In the panel’s opinion, the relevant portion of the definition is s. 45(1)(b)(ii), namely: “a person who, not being married to the victim, cohabited with him or her in a conjugal relationship … for at least one year immediately before the victim’s death, if a child of the union was a dependent of the victim at the time of the victim’s death.”
When filing her application, the applicant was very up front in describing her unconventional relationship with the deceased. She indicated that she was the deceased’s “life partner/co-parent” and that they “lived together with our child.” She was forthright in admitting that they did not share a bed. Based on this information, the Program found that there was not a conjugal relationship and that therefore she did not meet the eligibility criteria as a common-law spouse.
In the panel’s opinion, physical intimacy is only one factor to be considered when determining whether or not a conjugal relationship exists. Black’s Law Dictionary defines conjugal as: “Of or belonging to marriage or the married state; suitable or appropriate to the married state or to married persons.”
In a recent Manitoba Court of Queen’s Bench case, Bullied v. Kallen, 2008 MBQB 268, Mr. Justice Menzies considered the factors necessary to find that a conjugal relationship exists. It was noted that although sharing a common habitual residence is a factor the court will consider, whether or not the parties share a common residence is not determinative. The case Campbell v. Szoke [2003] O.J. No. 3471 (Ont. S.C.J.) was cited for the proposition that:
The fact that parties maintain separate residences does not prevent the finding of cohabitation. The court must look at all of the circumstances and consider the reasons for maintaining another residence … Whether a couple has cohabited continuously is both a subjective and an objective test. Intention of the parties is important. When there is a long period of companionship and commitment and an acceptance by all who know them as a couple, continuous cohabitation should be found.
Mr. Justice Menzies outlined a non-exhaustive list of generally acceptable criteria for determining whether or not a conjugal relationship exists. The factors listed included shared shelter, sexual and personal behaviour, services, social activities, economic support, and children’s as well as the society’s perception of the couple. It was noted that not all of the characteristics must be present to determine that a relationship is conjugal, and those present may vary in degree from relationship to relationship. The facts of each case are determinative of the nature of each relationship.
In the present case, the applicant indicated that she and the deceased first became a couple in 1989. Their child was born in 1991. They were very young and it was a stressful time. They separated in 1993 and the deceased moved out of province. One year later, he returned to Manitoba, and they moved in together again. For the next ten years, they commenced a pattern of alternately living together for periods of six months to a year, then living apart for a period of time. Even during times when they lived in separate apartments, they still remained in constant contact with one another, and the deceased would often spend weekends at the applicant’s residence. They parented their child together. The reasons why they lived apart varied and included reasons of employment, financial, health and personal reasons. In early 2004, the deceased had personal problems which he needed to address so he went to stay with a friend for a few months. By September, 2004, he returned back to the applicant’s residence and they remained living together with their child as a family until his death on March 6, 2005.

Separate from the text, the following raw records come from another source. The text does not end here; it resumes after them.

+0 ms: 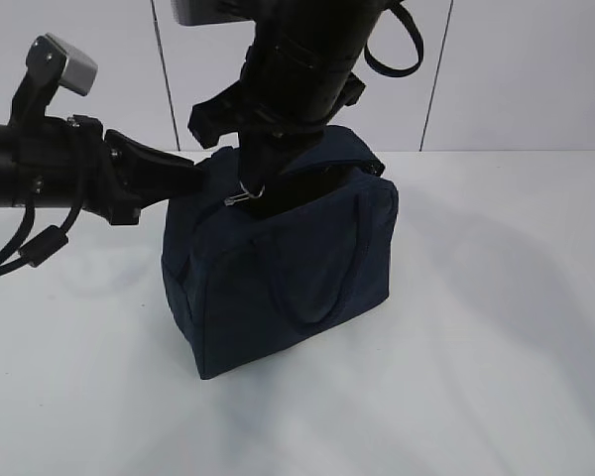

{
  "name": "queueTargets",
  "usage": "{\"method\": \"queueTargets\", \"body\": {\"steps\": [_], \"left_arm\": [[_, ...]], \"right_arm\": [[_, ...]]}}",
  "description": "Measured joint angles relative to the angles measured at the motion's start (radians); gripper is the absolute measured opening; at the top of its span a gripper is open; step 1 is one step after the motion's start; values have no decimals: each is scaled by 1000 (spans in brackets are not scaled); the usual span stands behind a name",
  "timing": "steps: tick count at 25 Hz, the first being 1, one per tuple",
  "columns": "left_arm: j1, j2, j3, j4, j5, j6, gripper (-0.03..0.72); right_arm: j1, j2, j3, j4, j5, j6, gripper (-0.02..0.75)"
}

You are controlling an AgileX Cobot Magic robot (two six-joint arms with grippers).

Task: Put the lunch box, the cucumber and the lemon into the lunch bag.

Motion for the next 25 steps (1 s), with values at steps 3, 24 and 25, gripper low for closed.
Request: {"method": "queueTargets", "body": {"steps": [3, 24, 25], "left_arm": [[0, 0, 0, 2, 0, -9, 92], [0, 31, -30, 88, -13, -51, 15], [0, 31, -30, 90, -13, -51, 15]], "right_arm": [[0, 0, 0, 0, 0, -2, 20], [0, 0, 0, 11, 0, -8, 20], [0, 0, 0, 11, 0, -8, 20]]}}
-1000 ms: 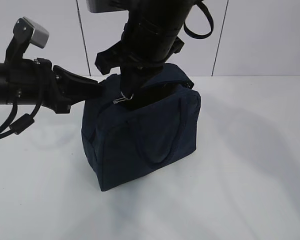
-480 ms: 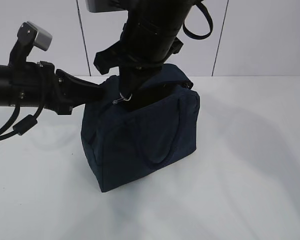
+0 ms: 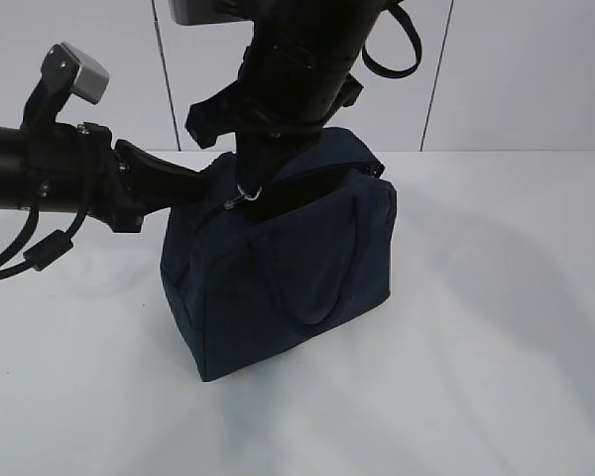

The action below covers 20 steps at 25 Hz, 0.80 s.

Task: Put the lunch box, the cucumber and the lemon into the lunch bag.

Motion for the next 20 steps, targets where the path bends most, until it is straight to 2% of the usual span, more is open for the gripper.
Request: {"method": "queueTargets", "body": {"steps": [10, 20], "left_arm": [[30, 0, 0, 26, -21, -12, 15], [31, 0, -5, 64, -34, -31, 14]], "right_arm": [[0, 0, 0, -60, 0, 8, 20], [0, 0, 1, -109, -45, 8, 20]]}}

The subsection 45(1)(b)(ii) definition of “common-law partner” requires that the parties cohabit in a conjugal relationship for at least one year immediately before the victim’s death. It is the panel’s opinion that even though the deceased lived in a separate residence from approximately February 2004 to September 2004, the relationship between the parties was such that they were still cohabiting in a conjugal relationship, within the meaning of the definition contained in the Bill. In coming to this determination, the panel relies on the following evidence:
- The applicant indicated that they considered themselves a family, and that all of their friends and family viewed and treated them as a couple;
- The parties shared the responsibilities of parenting their child;
- The deceased regularly provided child maintenance monies to the applicant as well as cash over and above the court ordered amounts;
- The applicant and deceased went to movies and social events together;
- The deceased spent every Christmas with the applicant and their child at the home of the applicant’s mother;
- Neither the applicant nor the deceased ever cohabitated with another person in a romantic capacity;
- At the time of his death, the parties were about to go on a vacation together with the deceased’s extended family;
- Even when they lived apart, the parties remained in regular contact with one another;
- The applicant performed services for the deceased, like doing his laundry and making meals for him, even when he resided separately. When he was en route to work, the deceased would come by the applicant’s residence to pick up a lunch that she made for him;
- The applicant would assist the deceased in signing for a lease or a cell phone account when they were apart, as the deceased’s credit rating was poor;
- The period from February to September 2004 was a “time out” period when the deceased moved away from the shared living arrangements to enable him to deal with a personal issue. During that time, the parties still spoke every week and she helped to arrange for counseling for him.
Overall, it was clear to the panel that the applicant and the deceased were involved in a long term relationship of companionship and commitment. Although they lived in separate residences from time to time, they still continued to act as a family unit, and were viewed as such by their family and friends. We therefore find that the applicant does fall within the definition of “common-law partner” as set out in the Bill and is therefore eligible to make application for compensation.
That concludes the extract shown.